* Exercise
Reproduce exactly the line containing "grey plush toy?" and every line after it, through the last line of the records below; add nothing.

(Excerpts from a dataset)
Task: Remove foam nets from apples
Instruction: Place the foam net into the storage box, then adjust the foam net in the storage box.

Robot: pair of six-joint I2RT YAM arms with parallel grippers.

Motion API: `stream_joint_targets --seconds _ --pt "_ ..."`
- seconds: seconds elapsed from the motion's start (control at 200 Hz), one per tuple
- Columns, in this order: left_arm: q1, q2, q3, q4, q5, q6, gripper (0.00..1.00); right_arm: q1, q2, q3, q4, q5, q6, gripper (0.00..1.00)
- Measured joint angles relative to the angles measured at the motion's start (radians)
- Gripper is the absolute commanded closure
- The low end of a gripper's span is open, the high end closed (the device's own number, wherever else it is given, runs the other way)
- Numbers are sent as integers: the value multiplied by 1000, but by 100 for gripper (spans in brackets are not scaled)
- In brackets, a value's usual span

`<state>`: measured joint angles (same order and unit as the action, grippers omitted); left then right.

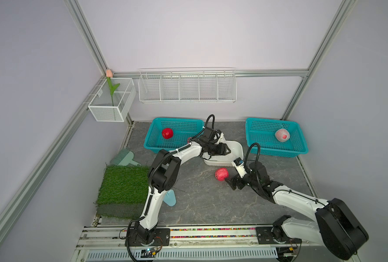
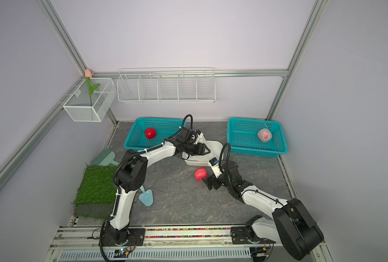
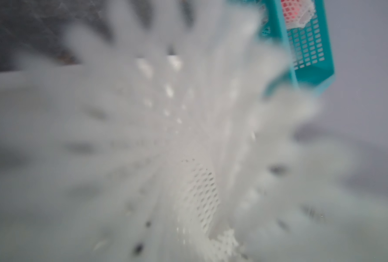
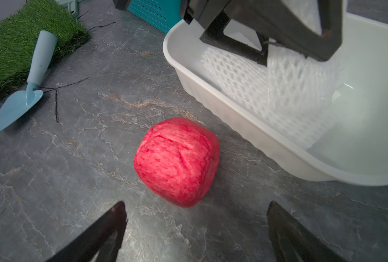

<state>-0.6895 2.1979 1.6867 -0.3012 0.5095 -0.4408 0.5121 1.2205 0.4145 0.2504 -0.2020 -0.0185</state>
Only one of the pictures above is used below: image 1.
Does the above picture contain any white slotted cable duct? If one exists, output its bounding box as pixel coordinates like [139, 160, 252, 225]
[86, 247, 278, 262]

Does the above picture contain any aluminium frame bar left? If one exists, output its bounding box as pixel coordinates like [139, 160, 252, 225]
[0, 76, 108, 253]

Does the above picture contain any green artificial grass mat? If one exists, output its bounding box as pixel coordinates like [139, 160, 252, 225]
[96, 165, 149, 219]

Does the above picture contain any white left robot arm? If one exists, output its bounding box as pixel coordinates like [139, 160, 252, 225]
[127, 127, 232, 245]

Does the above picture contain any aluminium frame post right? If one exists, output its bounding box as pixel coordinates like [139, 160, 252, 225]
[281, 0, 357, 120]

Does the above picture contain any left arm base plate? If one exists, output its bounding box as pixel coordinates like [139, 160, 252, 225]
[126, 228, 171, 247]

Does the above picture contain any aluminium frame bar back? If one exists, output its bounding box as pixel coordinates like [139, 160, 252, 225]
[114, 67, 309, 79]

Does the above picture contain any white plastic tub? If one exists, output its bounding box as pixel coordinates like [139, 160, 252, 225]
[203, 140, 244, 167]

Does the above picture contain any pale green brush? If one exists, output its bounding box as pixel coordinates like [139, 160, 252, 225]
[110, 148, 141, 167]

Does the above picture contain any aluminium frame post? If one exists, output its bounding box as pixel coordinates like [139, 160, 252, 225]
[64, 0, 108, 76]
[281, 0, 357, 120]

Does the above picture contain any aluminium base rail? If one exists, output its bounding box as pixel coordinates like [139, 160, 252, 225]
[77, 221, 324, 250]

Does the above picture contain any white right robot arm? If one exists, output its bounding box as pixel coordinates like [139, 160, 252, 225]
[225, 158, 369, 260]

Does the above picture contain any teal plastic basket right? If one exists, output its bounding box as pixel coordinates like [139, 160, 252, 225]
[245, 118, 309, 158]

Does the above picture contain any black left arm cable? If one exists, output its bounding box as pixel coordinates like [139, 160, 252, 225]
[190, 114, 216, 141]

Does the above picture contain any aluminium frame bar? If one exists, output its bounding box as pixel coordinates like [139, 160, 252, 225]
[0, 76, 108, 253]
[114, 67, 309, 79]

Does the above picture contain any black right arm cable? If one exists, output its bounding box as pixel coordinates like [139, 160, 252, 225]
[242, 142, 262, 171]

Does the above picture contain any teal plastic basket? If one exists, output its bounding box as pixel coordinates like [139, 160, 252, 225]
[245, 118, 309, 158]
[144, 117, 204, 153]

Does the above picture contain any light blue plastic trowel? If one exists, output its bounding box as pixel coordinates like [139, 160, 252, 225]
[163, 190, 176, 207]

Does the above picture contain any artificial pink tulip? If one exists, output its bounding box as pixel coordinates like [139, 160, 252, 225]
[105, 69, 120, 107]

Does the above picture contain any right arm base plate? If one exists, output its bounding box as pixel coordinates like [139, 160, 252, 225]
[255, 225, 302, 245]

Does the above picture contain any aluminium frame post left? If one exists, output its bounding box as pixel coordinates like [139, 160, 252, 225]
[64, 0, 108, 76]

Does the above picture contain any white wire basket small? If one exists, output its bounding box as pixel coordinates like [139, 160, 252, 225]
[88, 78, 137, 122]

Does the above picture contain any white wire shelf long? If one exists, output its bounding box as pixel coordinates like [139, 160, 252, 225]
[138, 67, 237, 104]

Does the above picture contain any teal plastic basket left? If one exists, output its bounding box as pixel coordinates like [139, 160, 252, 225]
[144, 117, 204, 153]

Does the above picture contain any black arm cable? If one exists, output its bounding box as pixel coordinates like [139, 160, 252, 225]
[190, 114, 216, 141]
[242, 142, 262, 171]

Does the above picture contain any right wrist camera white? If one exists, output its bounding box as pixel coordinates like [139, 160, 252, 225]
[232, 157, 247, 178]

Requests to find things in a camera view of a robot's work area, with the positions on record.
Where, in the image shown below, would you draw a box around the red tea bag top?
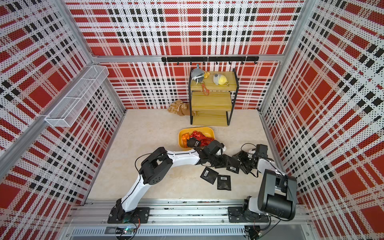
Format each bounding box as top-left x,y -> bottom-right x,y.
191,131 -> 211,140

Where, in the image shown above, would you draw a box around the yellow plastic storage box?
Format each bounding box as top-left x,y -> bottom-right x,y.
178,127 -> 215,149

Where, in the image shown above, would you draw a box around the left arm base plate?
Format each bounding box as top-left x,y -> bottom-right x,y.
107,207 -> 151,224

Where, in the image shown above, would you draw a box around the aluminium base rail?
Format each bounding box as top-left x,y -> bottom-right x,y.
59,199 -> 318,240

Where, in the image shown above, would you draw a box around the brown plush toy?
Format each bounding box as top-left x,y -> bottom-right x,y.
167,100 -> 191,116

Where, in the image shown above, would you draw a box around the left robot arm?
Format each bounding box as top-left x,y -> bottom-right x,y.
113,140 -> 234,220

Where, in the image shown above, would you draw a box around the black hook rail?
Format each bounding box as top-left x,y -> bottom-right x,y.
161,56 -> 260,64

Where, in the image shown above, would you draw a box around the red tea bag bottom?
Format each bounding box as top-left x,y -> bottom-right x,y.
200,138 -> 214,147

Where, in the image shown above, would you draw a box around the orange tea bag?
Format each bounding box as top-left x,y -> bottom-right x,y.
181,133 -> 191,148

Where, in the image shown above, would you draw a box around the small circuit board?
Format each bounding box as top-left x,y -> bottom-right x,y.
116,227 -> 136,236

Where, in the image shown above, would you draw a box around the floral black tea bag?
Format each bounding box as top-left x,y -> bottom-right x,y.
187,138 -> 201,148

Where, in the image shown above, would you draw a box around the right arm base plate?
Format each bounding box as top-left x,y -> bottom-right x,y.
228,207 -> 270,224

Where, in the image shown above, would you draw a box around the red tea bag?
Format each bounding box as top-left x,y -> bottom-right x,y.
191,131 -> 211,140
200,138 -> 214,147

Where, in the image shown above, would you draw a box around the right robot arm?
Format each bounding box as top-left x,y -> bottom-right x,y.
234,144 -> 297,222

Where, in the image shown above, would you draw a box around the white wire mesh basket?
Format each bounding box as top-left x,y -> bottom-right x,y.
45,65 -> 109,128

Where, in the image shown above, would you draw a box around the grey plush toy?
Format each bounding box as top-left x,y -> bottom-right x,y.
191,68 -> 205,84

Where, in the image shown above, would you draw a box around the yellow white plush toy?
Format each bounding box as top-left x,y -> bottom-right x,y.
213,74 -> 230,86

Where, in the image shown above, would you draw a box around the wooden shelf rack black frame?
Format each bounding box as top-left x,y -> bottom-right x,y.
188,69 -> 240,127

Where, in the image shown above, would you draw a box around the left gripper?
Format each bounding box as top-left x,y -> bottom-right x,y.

* Written response
Where, in the image shown above, would you draw a box around the grey plush toy?
Format each bounding box as top-left x,y -> bottom-right x,y.
191,68 -> 205,84

Where, in the image shown above, would you draw a box around the yellow white plush toy?
Format each bounding box as top-left x,y -> bottom-right x,y.
213,74 -> 230,86

Where, in the image shown above, would you draw a box around the wooden shelf rack black frame?
Format each bounding box as top-left x,y -> bottom-right x,y.
188,69 -> 240,127

Where, in the image shown above, would you draw a box around the left gripper?
Format each bounding box as top-left x,y -> bottom-right x,y.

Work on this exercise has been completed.